→ Work instruction
Reproduce exactly the line with "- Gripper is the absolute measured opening" and all the lines beneath it, stopping only at the end of the material.

-------------------------

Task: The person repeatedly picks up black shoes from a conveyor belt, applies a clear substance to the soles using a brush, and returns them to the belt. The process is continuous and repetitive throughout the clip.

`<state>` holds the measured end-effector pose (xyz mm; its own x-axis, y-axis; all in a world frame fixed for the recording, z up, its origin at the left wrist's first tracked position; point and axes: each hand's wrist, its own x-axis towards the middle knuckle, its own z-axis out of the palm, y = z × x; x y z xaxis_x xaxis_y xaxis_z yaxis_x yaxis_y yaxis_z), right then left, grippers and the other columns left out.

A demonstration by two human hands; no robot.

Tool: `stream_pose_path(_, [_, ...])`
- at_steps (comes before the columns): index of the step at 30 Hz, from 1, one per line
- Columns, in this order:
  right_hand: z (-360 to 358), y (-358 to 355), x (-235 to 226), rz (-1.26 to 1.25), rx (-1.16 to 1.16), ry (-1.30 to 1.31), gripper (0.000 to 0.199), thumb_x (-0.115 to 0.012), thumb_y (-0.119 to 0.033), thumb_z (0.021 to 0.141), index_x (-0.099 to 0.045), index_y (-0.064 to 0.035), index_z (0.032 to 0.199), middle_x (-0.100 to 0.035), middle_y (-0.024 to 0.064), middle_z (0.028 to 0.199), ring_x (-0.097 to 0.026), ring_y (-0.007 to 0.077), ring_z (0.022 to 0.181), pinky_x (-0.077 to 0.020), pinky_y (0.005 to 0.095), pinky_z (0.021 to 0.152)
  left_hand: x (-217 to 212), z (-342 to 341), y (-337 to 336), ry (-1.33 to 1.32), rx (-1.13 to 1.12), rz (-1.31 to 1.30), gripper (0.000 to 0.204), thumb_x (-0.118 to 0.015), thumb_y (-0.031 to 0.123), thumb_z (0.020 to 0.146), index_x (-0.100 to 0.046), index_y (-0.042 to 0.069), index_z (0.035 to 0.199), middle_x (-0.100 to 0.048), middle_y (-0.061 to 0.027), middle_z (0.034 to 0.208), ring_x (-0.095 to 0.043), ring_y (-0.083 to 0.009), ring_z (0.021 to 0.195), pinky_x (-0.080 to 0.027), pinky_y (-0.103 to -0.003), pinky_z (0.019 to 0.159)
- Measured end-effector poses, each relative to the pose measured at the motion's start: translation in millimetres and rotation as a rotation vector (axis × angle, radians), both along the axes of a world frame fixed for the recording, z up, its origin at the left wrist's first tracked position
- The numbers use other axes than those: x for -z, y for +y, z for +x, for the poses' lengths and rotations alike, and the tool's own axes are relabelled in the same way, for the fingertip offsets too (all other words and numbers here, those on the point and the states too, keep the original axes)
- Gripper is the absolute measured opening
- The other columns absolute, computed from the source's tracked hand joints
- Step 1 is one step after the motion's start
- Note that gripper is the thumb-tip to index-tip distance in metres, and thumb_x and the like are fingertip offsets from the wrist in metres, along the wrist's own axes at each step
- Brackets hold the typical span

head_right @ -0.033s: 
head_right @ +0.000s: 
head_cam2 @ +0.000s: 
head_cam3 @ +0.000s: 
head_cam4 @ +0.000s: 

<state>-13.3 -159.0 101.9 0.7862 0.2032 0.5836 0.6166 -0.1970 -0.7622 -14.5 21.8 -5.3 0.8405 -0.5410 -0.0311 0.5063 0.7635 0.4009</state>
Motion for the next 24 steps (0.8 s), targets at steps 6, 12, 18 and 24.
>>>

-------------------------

→ Your response
- Gripper is the absolute measured opening
- The other columns absolute, computed from the source's tracked hand joints
- Step 1 is one step after the motion's start
- Note that gripper is the thumb-tip to index-tip distance in metres, and thumb_x and the like are fingertip offsets from the wrist in metres, along the wrist's own axes at each step
- Brackets hold the typical span

head_right @ -0.033s: 
head_right @ +0.000s: 
head_cam2 @ +0.000s: 
head_cam3 @ +0.000s: 
head_cam4 @ +0.000s: 

<state>-13.3 -159.0 101.9 0.7862 0.2032 0.5836 0.6166 -0.1970 -0.7622 -14.5 21.8 -5.3 0.8405 -0.5410 -0.0311 0.5063 0.7635 0.4009</state>
Motion for the next 24 steps (0.8 s), targets at steps 6, 12, 18 and 24.
>>>

The required output is now complete.